▶ _TASK REQUIREMENTS_:
Return all of the entries below, word for word. Omit each picture.
-- Opening Marker --
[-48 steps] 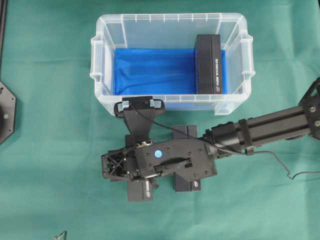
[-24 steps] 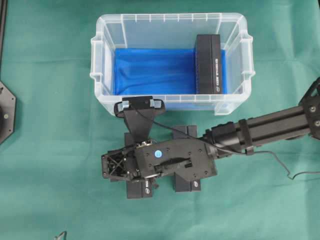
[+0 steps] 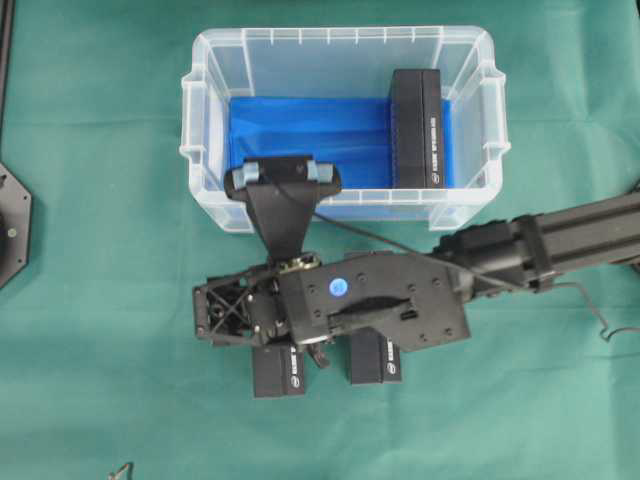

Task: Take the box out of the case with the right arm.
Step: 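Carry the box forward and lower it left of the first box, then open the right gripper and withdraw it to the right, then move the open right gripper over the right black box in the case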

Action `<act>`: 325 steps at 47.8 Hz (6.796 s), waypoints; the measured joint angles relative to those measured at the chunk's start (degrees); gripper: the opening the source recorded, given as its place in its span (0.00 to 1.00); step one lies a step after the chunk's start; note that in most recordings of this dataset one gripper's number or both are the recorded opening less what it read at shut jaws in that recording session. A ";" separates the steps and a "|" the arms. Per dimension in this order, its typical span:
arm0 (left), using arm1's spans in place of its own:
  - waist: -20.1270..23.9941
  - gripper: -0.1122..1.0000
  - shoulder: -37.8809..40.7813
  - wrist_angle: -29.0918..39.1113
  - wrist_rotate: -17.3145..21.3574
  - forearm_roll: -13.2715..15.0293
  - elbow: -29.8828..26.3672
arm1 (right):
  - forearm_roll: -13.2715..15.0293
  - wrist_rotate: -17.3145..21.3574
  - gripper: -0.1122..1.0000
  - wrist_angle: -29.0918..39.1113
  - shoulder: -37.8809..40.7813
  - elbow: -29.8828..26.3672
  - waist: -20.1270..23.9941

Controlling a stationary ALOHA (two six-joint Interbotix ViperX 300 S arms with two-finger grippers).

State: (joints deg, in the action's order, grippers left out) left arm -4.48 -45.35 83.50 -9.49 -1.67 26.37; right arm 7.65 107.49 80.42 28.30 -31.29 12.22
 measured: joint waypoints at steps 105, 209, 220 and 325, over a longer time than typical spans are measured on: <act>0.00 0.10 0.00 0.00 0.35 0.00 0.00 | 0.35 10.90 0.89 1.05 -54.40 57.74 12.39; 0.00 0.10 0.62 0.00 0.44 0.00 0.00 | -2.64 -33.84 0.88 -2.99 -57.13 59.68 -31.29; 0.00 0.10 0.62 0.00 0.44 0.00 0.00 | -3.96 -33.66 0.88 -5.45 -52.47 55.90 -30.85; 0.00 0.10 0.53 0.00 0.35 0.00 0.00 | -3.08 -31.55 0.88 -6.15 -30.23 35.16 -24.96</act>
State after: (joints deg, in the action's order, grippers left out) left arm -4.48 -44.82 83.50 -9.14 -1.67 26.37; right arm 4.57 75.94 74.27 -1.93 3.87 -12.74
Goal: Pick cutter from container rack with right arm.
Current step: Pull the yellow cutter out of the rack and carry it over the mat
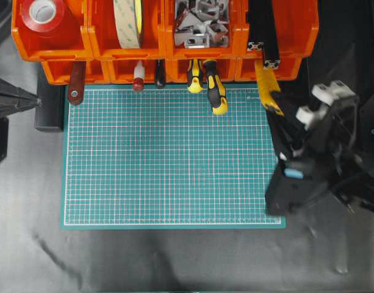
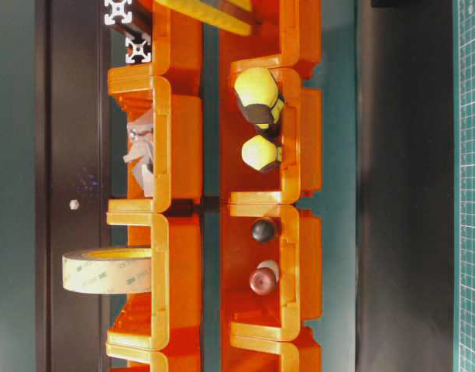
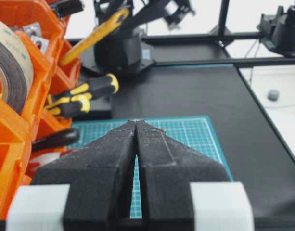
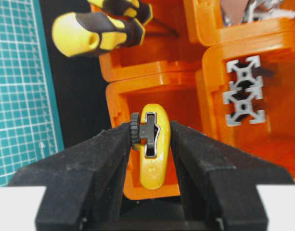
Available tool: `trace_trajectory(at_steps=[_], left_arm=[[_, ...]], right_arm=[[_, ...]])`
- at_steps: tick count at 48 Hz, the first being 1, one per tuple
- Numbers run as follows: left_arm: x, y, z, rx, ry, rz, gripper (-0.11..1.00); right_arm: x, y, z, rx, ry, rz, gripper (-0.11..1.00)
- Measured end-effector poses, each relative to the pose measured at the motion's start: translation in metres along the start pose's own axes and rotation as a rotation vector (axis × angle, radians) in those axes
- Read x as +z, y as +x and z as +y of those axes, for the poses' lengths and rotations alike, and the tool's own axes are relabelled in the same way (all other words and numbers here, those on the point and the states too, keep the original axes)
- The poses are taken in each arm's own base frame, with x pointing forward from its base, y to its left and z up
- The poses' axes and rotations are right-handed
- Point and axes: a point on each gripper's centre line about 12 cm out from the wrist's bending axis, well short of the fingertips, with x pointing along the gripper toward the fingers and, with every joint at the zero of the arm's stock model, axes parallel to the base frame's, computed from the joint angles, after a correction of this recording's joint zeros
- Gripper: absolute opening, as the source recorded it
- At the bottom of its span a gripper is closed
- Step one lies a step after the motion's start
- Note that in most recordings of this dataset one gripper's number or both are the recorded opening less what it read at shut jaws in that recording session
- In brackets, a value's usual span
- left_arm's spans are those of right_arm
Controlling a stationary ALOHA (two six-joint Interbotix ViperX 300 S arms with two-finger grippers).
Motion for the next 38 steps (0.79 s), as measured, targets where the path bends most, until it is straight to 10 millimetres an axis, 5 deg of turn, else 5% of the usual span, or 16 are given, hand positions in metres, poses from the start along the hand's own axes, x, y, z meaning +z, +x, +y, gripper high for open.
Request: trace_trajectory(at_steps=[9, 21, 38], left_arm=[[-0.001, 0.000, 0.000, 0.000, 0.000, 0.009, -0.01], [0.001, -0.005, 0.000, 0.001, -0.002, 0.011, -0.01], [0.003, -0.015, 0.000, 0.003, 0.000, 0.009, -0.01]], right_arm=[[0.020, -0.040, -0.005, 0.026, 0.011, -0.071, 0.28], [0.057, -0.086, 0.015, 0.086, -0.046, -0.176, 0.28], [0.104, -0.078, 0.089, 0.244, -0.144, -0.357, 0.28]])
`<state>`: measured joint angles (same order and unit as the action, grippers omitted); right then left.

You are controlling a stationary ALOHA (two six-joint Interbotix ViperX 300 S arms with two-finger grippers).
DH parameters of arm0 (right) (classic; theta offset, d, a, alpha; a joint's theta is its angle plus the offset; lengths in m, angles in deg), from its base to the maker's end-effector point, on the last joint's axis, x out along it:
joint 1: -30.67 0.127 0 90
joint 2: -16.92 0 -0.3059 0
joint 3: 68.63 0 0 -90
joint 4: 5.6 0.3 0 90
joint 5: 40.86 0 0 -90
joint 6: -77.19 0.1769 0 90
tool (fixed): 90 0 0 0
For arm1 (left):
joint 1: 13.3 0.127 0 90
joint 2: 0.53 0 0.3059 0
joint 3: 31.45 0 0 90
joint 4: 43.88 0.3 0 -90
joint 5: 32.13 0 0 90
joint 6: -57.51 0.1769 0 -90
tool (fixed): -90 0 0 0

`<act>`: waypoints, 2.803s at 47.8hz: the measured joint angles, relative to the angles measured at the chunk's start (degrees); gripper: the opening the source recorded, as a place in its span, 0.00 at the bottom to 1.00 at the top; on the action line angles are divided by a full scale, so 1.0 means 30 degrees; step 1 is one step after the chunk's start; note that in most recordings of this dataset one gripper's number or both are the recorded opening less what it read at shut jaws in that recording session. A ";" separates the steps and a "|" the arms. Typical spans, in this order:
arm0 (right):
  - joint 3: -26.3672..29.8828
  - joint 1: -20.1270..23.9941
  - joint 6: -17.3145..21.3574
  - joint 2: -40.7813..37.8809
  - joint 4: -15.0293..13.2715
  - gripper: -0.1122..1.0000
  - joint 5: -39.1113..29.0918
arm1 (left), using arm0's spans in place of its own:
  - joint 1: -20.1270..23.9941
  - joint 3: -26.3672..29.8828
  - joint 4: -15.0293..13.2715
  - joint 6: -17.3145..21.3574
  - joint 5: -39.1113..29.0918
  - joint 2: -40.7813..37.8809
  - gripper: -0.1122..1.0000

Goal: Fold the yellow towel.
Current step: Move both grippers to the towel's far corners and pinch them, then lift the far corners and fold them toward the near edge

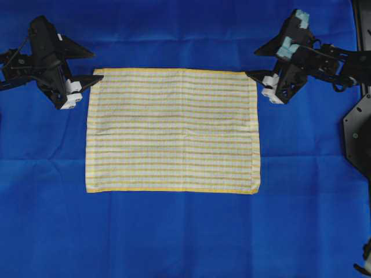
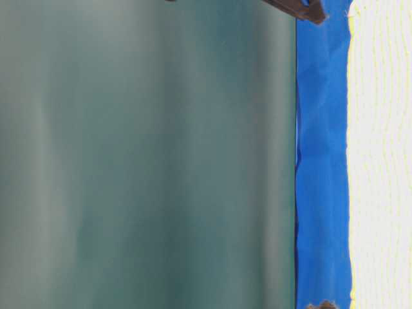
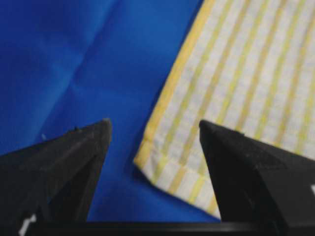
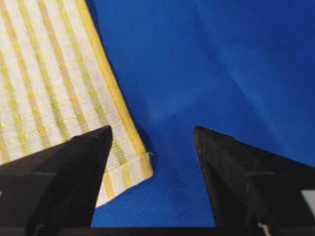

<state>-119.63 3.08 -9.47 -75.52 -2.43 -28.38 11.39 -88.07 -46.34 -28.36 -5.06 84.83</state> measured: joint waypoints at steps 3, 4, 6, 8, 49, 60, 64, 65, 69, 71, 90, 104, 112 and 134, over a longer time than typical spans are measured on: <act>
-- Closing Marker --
▶ _TASK RESULT_:
[-48 steps] 
[-24 steps] 
[+0 steps] 

Task: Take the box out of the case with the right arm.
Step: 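Carry the box forward and lower it left of the first box, then open the right gripper and withdraw it to the right, then move the open right gripper over the right black box in the case
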
Action `<act>`: 325 steps at 47.8 Hz (6.796 s), waypoints; the measured joint angles relative to those measured at the chunk's start (degrees); gripper: the opening the source recorded, given as its place in its span (0.00 to 1.00); step one lies a step after the chunk's start; note that in most recordings of this dataset one gripper's number or both are the recorded opening less what it read at shut jaws in that recording session. A ";" separates the steps and a "|" the arms. Per dimension in this order, its typical span:
arm0 (left), using arm1's spans in place of its own:
  - waist: -20.1270..23.9941
  - gripper: -0.1122..1.0000
  - shoulder: -37.8809..40.7813
  - wrist_angle: -29.0918..39.1113
  - wrist_rotate: -17.3145..21.3574
  - forearm_roll: -13.2715..15.0293
  - elbow: -29.8828..26.3672
arm1 (right):
  - forearm_roll: -13.2715..15.0293
  - wrist_rotate: -17.3145..21.3574
  - gripper: -0.1122..1.0000
  - wrist_angle: -29.0918..39.1113
  - shoulder: -37.8809..40.7813
  - elbow: -29.8828..26.3672
  - waist: -20.1270..23.9941

Controlling a stationary ALOHA (two six-joint Interbotix ViperX 300 S arms with two-finger grippers).

State: (joints deg, in the action's order, grippers left out) left arm -4.48 -45.35 83.50 -9.49 -1.67 26.37; right arm 7.65 107.49 80.42 28.30 -31.29 12.22
 measured: joint waypoints at steps 105, 209, 220 and 325, over a longer time than typical spans are measured on: <act>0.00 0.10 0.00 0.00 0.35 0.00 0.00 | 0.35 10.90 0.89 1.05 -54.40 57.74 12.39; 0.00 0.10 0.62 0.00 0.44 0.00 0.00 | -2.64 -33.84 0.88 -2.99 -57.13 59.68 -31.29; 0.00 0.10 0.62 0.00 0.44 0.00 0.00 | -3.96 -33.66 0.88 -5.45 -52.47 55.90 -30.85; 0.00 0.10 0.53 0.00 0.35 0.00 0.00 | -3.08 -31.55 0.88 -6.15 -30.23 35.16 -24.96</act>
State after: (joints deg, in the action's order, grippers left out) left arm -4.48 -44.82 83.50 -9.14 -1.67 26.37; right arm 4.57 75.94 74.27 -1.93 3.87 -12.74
Goal: Pick cutter from container rack with right arm.
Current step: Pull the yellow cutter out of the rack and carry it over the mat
Available tool: `trace_trajectory(at_steps=[_], left_arm=[[_, ...]], right_arm=[[_, ...]])`
- at_steps: tick count at 48 Hz, the first being 1, one per tuple
- Numbers run as follows: left_arm: x, y, z, rx, ry, rz, gripper (-0.11..1.00); right_arm: x, y, z, rx, ry, rz, gripper (-0.11..1.00)
- Measured end-effector poses, each relative to the pose measured at the motion's start: translation in metres along the start pose's own axes and rotation as a rotation vector (axis × angle, radians) in those axes
- Read x as +z, y as +x and z as +y of those axes, for the poses' lengths and rotations alike, and the tool's own axes are relabelled in the same way (all other words and numbers here, those on the point and the states too, keep the original axes)
- The poses are taken in each arm's own base frame, with x pointing forward from its base, y to its left and z up
- The poses' axes and rotations are right-handed
- Point and axes: a point on each gripper's centre line about 12 cm out from the wrist's bending axis, well short of the fingertips, with x pointing along the gripper toward the fingers and, with every joint at the zero of the arm's stock model, axes parallel to the base frame's, computed from the joint angles, after a correction of this recording's joint zeros
- Gripper: absolute opening, as the source recorded it
- At the bottom of its span a gripper is closed
- Step one lies a step after the motion's start
- Note that in most recordings of this dataset one gripper's number or both are the recorded opening less what it read at shut jaws in that recording session
- In brackets, a value's usual span
- left_arm's spans are those of right_arm
Controlling a stationary ALOHA (two six-joint Interbotix ViperX 300 S arms with two-finger grippers).
Motion for the next 38 steps (0.79 s), as measured, targets where the path bends most, until it is straight to 10 millimetres an axis, 5 deg of turn, else 5% of the usual span, or 16 are given, hand positions in metres, poses from the start along the hand's own axes, x, y, z meaning +z, +x, +y, gripper high for open.
Request: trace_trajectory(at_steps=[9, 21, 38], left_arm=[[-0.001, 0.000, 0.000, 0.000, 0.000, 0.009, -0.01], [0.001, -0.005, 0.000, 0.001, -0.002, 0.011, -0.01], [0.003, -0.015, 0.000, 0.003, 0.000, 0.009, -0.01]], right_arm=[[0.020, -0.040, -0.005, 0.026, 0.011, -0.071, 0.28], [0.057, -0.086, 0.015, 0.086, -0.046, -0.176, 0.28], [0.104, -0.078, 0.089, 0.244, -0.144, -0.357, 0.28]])
`<state>`: measured joint angles (same order and unit as the action, grippers omitted); right then left.

You are controlling a stationary ALOHA (two six-joint Interbotix ViperX 300 S arms with two-finger grippers).
DH parameters of arm0 (right) (classic; theta offset, d, a, alpha; a joint's theta is its angle plus the offset; lengths in m, angles in deg), from its base to the maker's end-effector point, on the last joint's axis, x out along it:
joint 1: -30.67 0.127 0 90
joint 2: -16.92 0 -0.3059 0
joint 3: 68.63 0 0 -90
joint 4: 5.6 0.3 0 90
joint 5: 40.86 0 0 -90
joint 6: -77.19 0.1769 0 90
tool (fixed): 90 0 0 0
For arm1 (left):
joint 1: 13.3 0.127 0 90
joint 2: 0.53 0 0.3059 0
joint 3: 31.45 0 0 90
joint 4: 43.88 0.3 0 -90
joint 5: 32.13 0 0 90
joint 6: -57.51 0.1769 0 -90
tool (fixed): -90 0 0 0

`<act>`: waypoints, 2.803s at 47.8hz: the measured joint angles, relative to the angles measured at the chunk's start (degrees); gripper: the opening the source recorded, as a place in its span, 0.00 at the bottom to 1.00 at the top; on the action line angles are divided by a full scale, so 1.0 means 30 degrees; step 1 is one step after the chunk's start; note that in most recordings of this dataset one gripper's number or both are the recorded opening less what it read at shut jaws in that recording session. A ";" separates the steps and a "|" the arms. Typical spans, in this order:
arm0 (right):
  - joint 3: -26.3672..29.8828
  - joint 1: -20.1270..23.9941
  - joint 6: -17.3145..21.3574
  - joint 2: -40.7813..37.8809
  - joint 4: -15.0293..13.2715
  - gripper: -0.1122..1.0000
  - joint 5: -39.1113..29.0918
arm1 (left), using arm0's spans in place of its own:
  - joint 1: -20.1270..23.9941
  - joint 3: -26.3672..29.8828
  - joint 4: -15.0293..13.2715
  - joint 6: -17.3145..21.3574
  - joint 5: -39.1113..29.0918
  - joint 2: -40.7813..37.8809
  - gripper: -0.1122..1.0000

Goal: Fold the yellow towel.
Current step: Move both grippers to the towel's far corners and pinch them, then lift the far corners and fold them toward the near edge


<state>-119.63 3.08 -9.47 -75.52 -2.43 -28.38 11.39 -88.07 -46.34 -28.36 -5.06 84.83</state> measured: joint waypoints at steps 3, 4, 6, 8, 49, 60, 64, 65, 69, 71, 90, 104, 112 and 134, over a longer time than typical spans are measured on: <act>

Nothing further is required of the output.